It was very brief, yet when 'twas finished she wished, with all her heart, she could escape to her own room and read it once again, all by herself. It was the first letter—in the least like it—she ever received. It made her pulses bound, and it put her mettle to the test to turn at once to conversation with the one youth who had received no letter. It made her long for stable-call to sound that she might be alone and read it again and again, and yet it was very, very simple and direct. The trumpets rang their signal soon enough. The young cavalrymen doffed their caps and scurried away. Mrs. Stannard, smiling knowingly, said she would take a walk with Mrs. Turner, and then the two school friends were left alone.
"Maidie, what does he say?"
"Let me read it quietly, Grace dear. I couldn't there."
She had not seen him since sending that very, very outspoken letter the afternoon after he was taken to Cheyenne, and the letter he had written in answer to that was full of gratitude for her faith in him,—full of assurance that with such words as those to cheer him he would bear his further trials as became a man, but, until fully vindicated of every charge, he would not return to Russell and could not hope to see her; but, once freed from the odium of any and every allegation affecting his integrity, he should come to thank her in person for the strength and comfort her beautiful letter had given him.
And now—he was coming. He could not wait for his own arrival, since he had to stop over one day. The instant he left the colonel's presence he had asked for a desk in the aide-de-camp's room, had penned a few hasty lines to her first of all, had hurried with them to the Rock Island Depot, only a few squares away, that they might catch the mail just starting, and she—she who had proved so gallantly her faith in him, be the first to know of his complete vindication. Ray never wrote such a letter in his life before:
"Only thirty minutes before the westward mail starts, and this moment I have come unnerved and weak from the presence of the general with the fullest vindication man could ask. In the first glow of thoughtfulness my thoughts turn instantly to you. May God bless you for the words that came to bless me in my darkest hours! May He teach me to show you—I can never tell it—the infinite value of your words to me! May He so guide my future that, henceforth, my life shall prove worthy the trust you placed in me! Until it has, in some measure, so redeemed the past, I may not say more. Only this: you, before all the world, I desire to know of my acquittal of every allegation. To-morrow I shall hope to see you before we march, for I shall go at once to the regiment. There may be little opportunity for words even if I dared trust myself to speak. Last time, in laughing talk, it was agreed that I should wear your colors; but now, even your will would be powerless to prevent me, for my heart and soul are pledged to them forever.
"William P. Ray."
Nor did he mean to "say more" when writing that letter. He meant that she—he did not care who else—should know that the thought of her friendship and faith had been his mainstay in the troubles which had so suddenly involved his life and wellnigh wrecked him. He wanted her to know, and he did not care who knew, that from this time forth he was her knight, sworn to her service, and bound to her by a tie he could not break if he would. Seldom as they had met, there had been from the first a halo of romance about their association, and she had come to be, even before he could realize it, the one fair woman in whom was centred the fealty and devotion of his loyal nature. He dare not hope: he would not expect that one like her could so soon, so unsought, unwooed, have learned to look upon him as anything more than a friend whose loyalty to Grace, her one intimate, and whose friendship for Mrs. Stannard had conspired to make him an object of interest in their daily talk. With the humility of true manhood he well knew that his name, clouded with the recklessness and debts of his past life, was not one that he dare lay at her feet; but this, too, he knew, and knew well, and would have faced the world to own it as fearlessly as he faced a foe: he loved her, and, as yet, could ask nothing in return.

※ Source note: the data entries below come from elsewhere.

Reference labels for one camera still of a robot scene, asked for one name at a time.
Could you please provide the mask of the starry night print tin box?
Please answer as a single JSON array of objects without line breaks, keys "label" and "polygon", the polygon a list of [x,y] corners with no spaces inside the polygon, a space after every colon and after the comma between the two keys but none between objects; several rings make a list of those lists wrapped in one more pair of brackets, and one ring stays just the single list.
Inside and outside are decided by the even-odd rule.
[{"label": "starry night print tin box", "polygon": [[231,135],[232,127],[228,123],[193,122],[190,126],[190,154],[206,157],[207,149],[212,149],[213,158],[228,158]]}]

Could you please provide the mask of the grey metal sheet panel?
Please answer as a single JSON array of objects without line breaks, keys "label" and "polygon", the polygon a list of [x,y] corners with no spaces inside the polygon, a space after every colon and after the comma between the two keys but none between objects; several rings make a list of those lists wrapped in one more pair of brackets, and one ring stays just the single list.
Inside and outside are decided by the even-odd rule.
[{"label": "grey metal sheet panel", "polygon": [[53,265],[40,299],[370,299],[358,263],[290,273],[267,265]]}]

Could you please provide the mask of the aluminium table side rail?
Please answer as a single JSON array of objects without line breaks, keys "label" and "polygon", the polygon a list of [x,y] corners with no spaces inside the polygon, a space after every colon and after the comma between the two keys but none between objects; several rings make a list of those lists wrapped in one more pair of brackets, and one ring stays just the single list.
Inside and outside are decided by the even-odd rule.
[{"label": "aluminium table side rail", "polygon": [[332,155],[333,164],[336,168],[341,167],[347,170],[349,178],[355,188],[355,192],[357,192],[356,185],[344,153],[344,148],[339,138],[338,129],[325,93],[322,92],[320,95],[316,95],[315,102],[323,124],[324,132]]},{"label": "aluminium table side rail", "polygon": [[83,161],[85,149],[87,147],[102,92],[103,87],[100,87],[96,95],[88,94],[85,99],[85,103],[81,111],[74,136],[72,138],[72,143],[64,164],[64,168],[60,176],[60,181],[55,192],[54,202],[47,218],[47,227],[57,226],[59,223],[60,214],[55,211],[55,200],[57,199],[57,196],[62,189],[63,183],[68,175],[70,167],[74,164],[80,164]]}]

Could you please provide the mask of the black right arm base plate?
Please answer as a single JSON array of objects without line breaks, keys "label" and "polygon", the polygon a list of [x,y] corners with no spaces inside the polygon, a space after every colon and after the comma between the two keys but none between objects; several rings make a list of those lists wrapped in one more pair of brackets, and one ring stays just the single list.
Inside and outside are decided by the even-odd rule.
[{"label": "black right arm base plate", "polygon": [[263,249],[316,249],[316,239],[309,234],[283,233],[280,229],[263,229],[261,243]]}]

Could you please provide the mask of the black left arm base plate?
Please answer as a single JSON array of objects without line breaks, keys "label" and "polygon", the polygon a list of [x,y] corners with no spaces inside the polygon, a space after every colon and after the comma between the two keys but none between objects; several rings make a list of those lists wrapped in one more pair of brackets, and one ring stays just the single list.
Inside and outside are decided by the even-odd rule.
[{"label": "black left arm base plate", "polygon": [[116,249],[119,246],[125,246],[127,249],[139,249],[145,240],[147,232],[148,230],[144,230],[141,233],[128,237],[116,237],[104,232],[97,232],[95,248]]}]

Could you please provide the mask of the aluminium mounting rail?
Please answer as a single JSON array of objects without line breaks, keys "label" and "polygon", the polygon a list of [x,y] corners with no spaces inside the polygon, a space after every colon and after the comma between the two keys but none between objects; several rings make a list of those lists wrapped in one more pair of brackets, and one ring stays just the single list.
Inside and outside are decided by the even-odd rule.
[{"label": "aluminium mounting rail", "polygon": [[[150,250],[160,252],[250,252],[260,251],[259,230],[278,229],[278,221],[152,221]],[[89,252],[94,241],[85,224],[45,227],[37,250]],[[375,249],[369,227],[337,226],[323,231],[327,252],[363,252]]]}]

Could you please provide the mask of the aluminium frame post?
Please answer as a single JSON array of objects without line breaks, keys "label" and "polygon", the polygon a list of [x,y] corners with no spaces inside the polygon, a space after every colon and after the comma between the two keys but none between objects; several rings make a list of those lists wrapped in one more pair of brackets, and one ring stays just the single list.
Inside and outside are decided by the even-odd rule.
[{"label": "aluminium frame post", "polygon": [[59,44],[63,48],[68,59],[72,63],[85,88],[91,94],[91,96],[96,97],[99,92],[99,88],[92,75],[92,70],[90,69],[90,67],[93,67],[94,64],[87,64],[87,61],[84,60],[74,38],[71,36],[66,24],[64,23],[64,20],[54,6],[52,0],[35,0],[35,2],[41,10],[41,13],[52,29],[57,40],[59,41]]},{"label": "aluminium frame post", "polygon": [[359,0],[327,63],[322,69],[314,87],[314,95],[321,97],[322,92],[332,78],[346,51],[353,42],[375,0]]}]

And yet, when Blake met him at the station next day, and they drove rapidly out over the hard prairie roads, and he saw again the white peaks in the south and the sunlight dancing over the distant slopes, and the flag waving aloft over the dingy brown buildings of the post, and his heart beat with eager joy at thought of seeing her again, of touching that soft white hand and looking down into the depths of her clear, truthful eyes, and studying the face that, lovely always, had grown exquisite in beauty to him, he wondered how he could meet her, how he could speak to her, and control the longing to implore her to overlook his past life with its follies and its sins, and let him prove to her how strong and steadfast he could be if she would but bid him hope. And then he set his teeth and tossed his head,—the old Ray-like gesture,—and vowed that without a single word of hope she should see how the faith of "one fair woman" had changed his whole life. He could hardly answer Blake's eager, enthusiastic talk. He could hardly hear what he was saying until he caught the words "To-morrow morning, four hundred recruits, five hundred horses, and you go in command."
So soon, then? And yet 'twas what he had prayed for. He was eager to see the dear old regiment again. He knew well how many faces of officers and men would light up in welcome at his coming. In all the misery of the past month he had almost forgotten that in July he was with them at the front. How very far away that night ride seemed,—the ride that Wayne's and Truscott's fellows at least had not forgotten! It made him think of Dandy, and he questioned eagerly if Dandy were still there.